▸ Excerpted data
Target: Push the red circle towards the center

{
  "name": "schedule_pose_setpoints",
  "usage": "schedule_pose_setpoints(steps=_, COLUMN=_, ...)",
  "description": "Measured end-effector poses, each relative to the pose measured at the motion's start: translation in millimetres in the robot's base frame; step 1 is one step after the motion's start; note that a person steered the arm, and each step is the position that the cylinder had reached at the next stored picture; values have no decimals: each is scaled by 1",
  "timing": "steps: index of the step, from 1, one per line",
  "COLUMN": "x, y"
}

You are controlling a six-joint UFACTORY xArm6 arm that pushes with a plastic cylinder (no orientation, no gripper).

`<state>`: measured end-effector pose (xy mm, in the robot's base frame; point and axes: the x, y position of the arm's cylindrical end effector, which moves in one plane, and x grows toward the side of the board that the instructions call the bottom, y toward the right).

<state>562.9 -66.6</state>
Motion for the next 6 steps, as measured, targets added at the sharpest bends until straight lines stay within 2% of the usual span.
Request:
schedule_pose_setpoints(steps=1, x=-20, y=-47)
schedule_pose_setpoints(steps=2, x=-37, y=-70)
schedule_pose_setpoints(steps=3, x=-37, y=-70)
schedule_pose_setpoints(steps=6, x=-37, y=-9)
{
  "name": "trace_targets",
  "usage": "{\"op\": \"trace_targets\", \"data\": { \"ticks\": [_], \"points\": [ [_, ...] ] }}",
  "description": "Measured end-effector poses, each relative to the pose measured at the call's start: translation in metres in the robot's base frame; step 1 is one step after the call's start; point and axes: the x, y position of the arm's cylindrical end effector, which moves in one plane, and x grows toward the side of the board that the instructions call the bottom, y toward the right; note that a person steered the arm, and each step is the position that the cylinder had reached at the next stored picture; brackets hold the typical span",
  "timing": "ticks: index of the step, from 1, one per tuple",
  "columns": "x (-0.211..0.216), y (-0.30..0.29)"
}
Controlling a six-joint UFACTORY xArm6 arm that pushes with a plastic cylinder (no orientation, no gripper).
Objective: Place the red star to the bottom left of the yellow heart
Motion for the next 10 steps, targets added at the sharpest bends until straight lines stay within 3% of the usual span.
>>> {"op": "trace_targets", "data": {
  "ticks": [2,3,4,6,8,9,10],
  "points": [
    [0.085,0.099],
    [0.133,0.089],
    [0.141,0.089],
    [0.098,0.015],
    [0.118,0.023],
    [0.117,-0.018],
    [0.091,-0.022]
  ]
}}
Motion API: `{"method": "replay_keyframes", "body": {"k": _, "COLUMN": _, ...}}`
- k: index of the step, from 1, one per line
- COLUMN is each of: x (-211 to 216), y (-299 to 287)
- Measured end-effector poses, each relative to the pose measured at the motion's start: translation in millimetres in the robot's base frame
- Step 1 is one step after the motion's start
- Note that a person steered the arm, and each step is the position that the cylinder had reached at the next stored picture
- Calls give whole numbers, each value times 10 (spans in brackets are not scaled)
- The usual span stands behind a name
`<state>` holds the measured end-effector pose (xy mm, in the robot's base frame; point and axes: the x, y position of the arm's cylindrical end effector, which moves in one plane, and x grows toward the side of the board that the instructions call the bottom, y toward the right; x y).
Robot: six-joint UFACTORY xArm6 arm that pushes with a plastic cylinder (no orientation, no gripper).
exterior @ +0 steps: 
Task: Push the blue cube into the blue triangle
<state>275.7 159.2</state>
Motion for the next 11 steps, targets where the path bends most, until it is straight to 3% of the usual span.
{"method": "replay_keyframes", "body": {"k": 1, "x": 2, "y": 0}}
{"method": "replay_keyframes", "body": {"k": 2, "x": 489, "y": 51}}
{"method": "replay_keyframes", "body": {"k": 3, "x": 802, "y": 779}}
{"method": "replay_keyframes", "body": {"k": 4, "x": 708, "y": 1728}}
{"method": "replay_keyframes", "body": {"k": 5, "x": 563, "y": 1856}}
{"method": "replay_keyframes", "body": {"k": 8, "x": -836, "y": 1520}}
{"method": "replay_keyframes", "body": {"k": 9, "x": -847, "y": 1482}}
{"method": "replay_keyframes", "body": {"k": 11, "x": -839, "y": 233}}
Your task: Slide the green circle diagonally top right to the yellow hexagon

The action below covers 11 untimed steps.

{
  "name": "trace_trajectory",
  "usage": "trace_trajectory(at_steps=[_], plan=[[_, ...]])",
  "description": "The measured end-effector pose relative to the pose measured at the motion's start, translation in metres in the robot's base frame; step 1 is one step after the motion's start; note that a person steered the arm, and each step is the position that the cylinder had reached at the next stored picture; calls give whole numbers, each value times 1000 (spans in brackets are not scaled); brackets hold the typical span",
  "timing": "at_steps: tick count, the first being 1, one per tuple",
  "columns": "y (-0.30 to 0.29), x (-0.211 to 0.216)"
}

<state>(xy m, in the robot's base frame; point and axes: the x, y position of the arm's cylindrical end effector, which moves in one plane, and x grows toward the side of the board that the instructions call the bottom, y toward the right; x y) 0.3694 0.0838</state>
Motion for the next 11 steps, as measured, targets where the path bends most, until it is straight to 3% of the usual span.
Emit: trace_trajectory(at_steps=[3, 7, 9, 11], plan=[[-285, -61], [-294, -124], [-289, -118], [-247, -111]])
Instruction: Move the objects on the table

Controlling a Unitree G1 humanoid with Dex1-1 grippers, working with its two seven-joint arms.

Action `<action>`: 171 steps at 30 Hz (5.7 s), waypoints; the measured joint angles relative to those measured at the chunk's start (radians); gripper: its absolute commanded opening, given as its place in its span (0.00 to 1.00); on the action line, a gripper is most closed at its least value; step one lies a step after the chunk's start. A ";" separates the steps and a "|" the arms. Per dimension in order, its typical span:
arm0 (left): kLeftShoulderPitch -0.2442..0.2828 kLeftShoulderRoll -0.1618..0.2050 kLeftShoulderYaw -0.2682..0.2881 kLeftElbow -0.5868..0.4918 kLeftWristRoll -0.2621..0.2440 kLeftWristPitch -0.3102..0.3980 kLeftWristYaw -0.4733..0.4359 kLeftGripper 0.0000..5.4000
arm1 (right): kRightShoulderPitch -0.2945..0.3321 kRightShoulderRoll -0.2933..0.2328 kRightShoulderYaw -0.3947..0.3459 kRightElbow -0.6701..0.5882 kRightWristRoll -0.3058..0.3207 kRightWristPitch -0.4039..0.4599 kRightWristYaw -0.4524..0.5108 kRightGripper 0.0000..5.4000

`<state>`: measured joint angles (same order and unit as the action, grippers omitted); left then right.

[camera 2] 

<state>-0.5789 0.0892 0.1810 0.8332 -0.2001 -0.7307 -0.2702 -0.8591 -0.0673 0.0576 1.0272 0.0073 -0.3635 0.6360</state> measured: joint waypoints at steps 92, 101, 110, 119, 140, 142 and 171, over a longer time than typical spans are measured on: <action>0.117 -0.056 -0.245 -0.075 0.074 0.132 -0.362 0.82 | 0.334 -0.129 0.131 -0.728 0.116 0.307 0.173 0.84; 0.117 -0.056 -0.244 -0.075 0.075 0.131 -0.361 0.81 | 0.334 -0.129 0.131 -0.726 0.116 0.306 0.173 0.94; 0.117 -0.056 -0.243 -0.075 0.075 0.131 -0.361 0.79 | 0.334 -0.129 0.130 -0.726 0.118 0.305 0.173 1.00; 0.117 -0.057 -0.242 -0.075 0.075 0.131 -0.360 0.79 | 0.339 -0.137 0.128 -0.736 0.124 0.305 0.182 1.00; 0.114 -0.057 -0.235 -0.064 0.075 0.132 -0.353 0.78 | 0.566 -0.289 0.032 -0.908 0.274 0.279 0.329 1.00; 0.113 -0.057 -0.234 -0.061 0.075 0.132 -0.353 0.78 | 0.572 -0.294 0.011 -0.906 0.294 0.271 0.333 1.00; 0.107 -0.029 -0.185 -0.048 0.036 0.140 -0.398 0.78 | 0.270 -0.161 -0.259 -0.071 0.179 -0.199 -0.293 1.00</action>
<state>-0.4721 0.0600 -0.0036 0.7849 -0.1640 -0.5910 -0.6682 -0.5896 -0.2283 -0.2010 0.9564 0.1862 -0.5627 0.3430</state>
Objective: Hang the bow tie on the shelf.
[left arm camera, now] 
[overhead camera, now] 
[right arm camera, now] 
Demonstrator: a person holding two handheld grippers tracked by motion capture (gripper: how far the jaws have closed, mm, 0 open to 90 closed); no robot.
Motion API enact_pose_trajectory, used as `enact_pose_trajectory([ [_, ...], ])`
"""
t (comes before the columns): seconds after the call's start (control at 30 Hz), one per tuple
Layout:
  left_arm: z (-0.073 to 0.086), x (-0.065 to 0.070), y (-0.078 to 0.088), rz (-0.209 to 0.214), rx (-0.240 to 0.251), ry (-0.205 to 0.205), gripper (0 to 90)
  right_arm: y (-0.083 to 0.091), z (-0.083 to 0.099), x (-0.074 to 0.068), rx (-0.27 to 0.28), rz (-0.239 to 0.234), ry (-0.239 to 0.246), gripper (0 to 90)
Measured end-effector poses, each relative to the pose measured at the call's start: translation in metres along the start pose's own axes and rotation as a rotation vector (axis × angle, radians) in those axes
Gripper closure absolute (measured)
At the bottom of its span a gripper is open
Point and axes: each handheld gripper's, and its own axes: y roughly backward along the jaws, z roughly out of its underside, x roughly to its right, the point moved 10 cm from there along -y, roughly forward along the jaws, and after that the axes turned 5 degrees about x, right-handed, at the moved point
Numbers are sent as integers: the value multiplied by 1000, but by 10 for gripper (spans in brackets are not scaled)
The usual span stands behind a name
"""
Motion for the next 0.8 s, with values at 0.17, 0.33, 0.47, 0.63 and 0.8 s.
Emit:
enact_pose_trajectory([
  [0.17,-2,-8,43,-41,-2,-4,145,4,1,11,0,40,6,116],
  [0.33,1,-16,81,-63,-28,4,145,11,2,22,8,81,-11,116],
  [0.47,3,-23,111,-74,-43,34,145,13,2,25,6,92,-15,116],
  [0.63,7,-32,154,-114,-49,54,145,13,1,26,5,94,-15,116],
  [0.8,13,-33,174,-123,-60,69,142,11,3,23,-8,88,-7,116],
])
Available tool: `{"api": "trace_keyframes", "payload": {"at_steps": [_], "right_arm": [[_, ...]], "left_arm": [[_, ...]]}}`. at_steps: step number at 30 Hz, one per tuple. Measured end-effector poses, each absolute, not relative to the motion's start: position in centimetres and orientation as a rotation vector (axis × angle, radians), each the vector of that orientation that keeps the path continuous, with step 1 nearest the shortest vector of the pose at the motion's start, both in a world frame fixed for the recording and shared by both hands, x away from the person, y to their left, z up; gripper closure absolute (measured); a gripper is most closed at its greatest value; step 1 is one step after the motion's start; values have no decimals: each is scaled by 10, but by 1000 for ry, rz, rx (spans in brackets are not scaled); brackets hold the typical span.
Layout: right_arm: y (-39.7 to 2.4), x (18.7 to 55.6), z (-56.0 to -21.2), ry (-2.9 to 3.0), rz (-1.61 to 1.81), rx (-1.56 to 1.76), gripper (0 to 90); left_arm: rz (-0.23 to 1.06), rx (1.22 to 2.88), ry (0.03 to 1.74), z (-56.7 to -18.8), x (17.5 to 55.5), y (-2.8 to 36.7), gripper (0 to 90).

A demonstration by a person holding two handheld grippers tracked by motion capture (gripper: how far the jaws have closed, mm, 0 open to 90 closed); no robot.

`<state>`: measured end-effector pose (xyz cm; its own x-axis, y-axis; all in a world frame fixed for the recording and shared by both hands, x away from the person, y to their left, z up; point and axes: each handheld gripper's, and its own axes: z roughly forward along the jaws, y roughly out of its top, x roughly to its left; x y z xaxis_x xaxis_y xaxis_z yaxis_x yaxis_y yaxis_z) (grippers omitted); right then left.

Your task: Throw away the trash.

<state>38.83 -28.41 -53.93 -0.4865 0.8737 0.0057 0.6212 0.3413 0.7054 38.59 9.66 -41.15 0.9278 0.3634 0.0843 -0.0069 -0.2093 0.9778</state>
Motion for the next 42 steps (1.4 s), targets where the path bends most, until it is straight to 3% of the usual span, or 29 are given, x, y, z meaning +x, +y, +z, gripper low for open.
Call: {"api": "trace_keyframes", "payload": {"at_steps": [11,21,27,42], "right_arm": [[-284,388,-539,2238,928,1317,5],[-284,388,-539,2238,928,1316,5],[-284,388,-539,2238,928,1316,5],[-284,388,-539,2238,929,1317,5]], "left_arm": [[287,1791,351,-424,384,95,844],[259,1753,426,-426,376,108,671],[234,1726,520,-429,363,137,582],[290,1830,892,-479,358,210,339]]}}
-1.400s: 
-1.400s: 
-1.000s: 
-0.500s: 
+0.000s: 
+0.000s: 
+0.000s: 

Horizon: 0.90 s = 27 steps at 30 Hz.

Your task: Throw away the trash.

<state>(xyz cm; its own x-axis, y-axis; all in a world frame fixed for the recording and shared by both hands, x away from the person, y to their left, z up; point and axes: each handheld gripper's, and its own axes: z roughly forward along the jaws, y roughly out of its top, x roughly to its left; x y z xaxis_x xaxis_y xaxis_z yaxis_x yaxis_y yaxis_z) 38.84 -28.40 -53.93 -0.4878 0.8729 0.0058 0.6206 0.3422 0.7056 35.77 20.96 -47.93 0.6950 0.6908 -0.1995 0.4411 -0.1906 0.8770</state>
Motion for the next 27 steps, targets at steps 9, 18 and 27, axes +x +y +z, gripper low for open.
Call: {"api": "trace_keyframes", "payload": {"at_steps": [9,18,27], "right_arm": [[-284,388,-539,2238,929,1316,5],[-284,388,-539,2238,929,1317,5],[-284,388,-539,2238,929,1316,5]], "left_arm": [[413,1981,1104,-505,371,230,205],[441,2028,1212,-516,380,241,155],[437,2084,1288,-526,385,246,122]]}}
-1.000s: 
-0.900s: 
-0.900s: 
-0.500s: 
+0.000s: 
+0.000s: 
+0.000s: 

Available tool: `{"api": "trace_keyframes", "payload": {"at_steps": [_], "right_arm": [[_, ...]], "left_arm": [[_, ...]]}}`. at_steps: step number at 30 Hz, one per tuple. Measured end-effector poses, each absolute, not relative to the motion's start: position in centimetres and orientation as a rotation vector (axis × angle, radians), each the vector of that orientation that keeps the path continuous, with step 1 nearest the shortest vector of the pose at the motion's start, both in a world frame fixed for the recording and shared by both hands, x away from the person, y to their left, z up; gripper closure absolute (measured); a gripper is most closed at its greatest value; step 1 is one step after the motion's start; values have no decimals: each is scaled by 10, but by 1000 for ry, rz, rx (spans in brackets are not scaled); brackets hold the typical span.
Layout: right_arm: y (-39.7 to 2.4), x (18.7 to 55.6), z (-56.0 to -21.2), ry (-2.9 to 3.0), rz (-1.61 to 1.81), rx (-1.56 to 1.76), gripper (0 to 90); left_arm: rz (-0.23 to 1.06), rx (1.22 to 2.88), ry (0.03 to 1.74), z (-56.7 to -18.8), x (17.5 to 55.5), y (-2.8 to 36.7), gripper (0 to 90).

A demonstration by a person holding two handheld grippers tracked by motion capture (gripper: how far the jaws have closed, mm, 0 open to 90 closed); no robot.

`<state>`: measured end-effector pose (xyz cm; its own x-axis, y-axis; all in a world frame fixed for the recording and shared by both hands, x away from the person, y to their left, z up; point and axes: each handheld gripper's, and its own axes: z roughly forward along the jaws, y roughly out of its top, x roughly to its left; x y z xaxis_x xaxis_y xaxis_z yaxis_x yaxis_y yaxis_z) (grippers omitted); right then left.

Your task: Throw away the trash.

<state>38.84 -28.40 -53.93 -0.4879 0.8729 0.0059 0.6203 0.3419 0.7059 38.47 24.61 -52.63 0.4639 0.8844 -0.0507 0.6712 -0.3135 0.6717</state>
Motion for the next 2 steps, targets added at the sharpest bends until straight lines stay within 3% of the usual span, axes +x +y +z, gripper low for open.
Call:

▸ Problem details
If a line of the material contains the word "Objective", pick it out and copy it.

▸ Answer box
Objective: Place the red star to the bottom left of the yellow heart
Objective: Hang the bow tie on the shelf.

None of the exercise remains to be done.